What is the correct architecture?

  1. A.Store non-sensitive settings in Azure App Configuration, and store secrets in Key Vault, with App Configuration holding Key Vault references so the app reads from one place
  2. B.Store everything, including secrets, directly in App Configuration as plain values
  3. C.Store everything in Key Vault, including feature flags and non-sensitive settings
  4. D.Store all configuration in environment variables set manually per environment
Reveal answer & explanation

Correct: A. The standard pattern is App Configuration for non-sensitive settings plus Key Vault references embedded in App Configuration for secrets — giving the app a single configuration provider while secrets stay in Key Vault's access-controlled, auditable store. Storing secrets as plain App Configuration values loses secret-specific protections. Storing everything (including non-sensitive feature flags) in Key Vault misuses it as a general config store. Manual per-environment environment variables don't centralize configuration at all.

18
OpenTelemetry Distributed Tracing

A request flows from a Container Apps front end through an Azure Function to Cosmos DB, and overall latency is high. You need to see which hop in the chain contributes the most time.

What should you implement?

  1. A.Instrument each service with the OpenTelemetry SDK and correlate the resulting distributed traces by trace ID across hops
  2. B.Add console.log timestamps in each service and manually compare log timestamps after the fact
  3. C.Enable verbose logging only on the Cosmos DB SDK
  4. D.Increase the timeout setting on the Container Apps ingress
Reveal answer & explanation

Correct: A. OpenTelemetry SDKs propagate a trace context across service boundaries, so a single trace ID links spans from the Container Apps front end, the Function, and the Cosmos DB call — letting you see exactly which hop is slow. Manually comparing scattered log timestamps is error-prone and doesn't correlate hops. Verbose Cosmos DB logging alone misses the other hops. Increasing a timeout hides the symptom rather than diagnosing the cause.

19
Writing a KQL Query

You need to find the three most frequent exception types logged by an application in the last 24 hours, using data already flowing into Log Analytics.

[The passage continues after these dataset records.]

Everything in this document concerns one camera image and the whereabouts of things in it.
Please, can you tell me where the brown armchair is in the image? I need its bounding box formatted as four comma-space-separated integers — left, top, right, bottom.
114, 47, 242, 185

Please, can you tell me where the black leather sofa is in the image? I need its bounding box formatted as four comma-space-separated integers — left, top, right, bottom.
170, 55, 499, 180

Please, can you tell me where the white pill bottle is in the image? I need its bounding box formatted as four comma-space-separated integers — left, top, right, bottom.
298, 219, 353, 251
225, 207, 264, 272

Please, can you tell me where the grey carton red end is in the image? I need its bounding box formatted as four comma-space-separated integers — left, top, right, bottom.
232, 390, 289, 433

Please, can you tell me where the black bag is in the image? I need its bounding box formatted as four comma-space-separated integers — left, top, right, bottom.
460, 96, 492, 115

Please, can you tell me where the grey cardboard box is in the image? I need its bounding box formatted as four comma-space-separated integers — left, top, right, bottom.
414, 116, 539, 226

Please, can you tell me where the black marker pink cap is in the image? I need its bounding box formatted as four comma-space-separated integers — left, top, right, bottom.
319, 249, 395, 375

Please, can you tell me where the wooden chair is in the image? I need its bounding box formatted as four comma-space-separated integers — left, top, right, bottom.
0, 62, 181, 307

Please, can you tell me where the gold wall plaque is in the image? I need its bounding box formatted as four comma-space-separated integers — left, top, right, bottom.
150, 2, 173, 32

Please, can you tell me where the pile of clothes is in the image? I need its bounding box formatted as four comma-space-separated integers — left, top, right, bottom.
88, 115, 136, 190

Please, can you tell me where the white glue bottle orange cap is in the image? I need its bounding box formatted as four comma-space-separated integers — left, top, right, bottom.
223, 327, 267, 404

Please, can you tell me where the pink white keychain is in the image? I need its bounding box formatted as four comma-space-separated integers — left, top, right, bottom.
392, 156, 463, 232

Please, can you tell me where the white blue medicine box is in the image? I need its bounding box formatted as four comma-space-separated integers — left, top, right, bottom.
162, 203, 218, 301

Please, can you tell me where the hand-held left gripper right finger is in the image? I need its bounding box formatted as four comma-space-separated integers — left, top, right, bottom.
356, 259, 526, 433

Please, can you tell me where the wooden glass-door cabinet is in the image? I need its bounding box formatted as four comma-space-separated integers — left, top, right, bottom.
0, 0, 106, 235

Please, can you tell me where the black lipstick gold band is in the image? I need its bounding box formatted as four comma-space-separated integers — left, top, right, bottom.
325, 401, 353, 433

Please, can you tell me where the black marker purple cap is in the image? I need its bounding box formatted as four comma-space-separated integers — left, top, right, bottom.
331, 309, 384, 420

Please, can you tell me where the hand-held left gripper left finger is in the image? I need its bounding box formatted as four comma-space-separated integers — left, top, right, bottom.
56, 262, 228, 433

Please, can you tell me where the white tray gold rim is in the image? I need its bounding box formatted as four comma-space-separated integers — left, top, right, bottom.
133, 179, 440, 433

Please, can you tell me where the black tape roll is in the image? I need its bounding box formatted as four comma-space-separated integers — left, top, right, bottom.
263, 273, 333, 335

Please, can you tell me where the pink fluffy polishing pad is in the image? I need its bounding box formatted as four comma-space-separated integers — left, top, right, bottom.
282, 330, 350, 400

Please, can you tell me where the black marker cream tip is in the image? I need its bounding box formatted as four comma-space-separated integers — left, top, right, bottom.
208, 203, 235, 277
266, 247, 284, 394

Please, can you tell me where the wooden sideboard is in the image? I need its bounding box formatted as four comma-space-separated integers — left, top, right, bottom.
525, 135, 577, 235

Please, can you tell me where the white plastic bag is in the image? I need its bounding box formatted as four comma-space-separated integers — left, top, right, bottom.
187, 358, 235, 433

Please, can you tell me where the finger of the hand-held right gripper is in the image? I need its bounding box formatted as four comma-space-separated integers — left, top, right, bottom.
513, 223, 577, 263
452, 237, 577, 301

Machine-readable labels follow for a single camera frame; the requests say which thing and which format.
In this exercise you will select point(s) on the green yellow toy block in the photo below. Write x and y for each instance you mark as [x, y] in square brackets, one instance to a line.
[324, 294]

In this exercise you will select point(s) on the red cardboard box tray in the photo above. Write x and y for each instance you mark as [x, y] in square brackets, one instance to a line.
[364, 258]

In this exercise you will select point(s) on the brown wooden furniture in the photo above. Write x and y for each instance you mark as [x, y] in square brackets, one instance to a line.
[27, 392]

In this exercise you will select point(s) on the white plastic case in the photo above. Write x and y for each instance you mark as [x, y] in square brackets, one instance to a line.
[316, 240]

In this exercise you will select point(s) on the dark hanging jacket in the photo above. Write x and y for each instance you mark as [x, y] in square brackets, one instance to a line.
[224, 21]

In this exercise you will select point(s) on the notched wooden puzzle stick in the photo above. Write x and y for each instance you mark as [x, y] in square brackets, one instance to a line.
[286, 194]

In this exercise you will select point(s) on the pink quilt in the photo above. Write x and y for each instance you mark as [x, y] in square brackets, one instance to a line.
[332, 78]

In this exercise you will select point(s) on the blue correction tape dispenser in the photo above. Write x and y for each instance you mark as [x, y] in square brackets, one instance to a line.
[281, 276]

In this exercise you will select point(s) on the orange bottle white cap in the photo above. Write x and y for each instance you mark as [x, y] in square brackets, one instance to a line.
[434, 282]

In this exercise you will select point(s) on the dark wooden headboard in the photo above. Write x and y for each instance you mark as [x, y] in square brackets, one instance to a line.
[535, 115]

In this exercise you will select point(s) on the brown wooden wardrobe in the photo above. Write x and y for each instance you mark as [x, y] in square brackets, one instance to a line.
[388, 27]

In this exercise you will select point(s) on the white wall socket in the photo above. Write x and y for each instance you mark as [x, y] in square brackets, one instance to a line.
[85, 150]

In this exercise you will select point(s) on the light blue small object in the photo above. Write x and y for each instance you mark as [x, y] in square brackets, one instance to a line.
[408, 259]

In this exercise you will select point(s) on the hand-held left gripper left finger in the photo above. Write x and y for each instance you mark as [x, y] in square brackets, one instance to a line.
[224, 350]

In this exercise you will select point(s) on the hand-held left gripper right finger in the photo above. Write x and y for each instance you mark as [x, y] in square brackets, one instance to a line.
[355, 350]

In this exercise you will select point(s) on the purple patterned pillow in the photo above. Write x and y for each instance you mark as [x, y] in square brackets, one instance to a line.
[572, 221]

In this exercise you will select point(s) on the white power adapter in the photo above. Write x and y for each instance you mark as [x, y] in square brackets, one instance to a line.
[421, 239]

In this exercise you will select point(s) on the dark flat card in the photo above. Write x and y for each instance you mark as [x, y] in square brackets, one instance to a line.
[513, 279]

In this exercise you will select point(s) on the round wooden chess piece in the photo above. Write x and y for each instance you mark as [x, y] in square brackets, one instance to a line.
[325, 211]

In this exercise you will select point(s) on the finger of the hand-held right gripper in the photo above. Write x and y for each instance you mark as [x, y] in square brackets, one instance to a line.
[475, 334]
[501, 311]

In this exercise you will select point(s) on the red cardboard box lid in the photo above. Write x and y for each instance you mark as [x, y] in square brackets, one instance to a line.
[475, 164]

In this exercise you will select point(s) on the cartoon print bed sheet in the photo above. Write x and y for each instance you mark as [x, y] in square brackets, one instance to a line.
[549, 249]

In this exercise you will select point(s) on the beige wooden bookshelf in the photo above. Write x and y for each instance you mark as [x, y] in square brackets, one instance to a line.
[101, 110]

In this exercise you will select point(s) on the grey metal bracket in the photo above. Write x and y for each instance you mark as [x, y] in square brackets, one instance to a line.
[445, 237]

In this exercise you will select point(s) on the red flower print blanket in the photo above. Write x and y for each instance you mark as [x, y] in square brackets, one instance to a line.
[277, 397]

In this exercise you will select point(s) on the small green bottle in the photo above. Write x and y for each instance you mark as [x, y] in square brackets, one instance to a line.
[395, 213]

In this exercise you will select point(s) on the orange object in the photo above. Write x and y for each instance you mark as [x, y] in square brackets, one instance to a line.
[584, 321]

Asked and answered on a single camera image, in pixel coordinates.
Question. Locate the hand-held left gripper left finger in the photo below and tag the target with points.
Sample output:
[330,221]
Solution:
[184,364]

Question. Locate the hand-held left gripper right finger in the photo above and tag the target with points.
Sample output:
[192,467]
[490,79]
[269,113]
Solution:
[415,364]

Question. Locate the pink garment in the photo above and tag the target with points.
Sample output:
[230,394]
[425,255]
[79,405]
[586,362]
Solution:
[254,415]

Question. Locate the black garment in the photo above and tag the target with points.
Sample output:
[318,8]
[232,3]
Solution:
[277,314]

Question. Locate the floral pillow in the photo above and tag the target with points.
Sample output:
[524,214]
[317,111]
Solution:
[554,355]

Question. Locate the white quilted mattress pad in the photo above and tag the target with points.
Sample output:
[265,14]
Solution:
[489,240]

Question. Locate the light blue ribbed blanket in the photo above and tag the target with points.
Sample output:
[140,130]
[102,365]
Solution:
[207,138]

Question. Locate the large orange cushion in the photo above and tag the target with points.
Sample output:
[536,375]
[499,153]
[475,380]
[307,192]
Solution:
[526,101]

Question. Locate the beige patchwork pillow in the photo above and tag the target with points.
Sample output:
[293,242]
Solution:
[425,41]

Which KQL query structure is correct?

  1. A.exceptions | where timestamp > ago(24h) | summarize count() by type | top 3 by count_
  2. B.exceptions | select type | filter timestamp = today()
  3. C.SELECT type, COUNT(*) FROM exceptions WHERE timestamp > NOW() - 1 GROUP BY type LIMIT 3
  4. D.exceptions | project type | distinct type | take 3
Reveal answer & explanation

Correct: A. KQL uses where for filtering, summarize count() by for grouping and counting, and top N by for ranking — exactly what's needed here. "select"/"filter" are not KQL keywords (that syntax mixes in other languages). Plain SQL syntax is not valid KQL. project | distinct | take returns three arbitrary distinct types, not the three most frequent ones.

20
Least-Privilege Key Vault Access

A Container Apps job's managed identity only needs to retrieve the current value of specific secrets at runtime. It must not be able to list all secrets in the vault or modify access policies.

Which access configuration is correct?

  1. A.Assign the identity an RBAC role scoped to secret Get permission only (or an access policy limited to Get), not broader management permissions
  2. B.Assign the identity the Key Vault Administrator role
  3. C.Assign the identity Owner on the Key Vault's resource group
  4. D.Grant the identity List and Get on all secret, key, and certificate types by default
Reveal answer & explanation

Correct: A. Least privilege for read-only runtime access is a role or access policy scoped specifically to Get on the needed secrets — nothing broader. Key Vault Administrator grants full management (including access-policy changes) and is over-privileged. Resource-group Owner is far broader than the vault itself. Granting List plus Get across every secret, key, and certificate exposes far more than the scenario requires.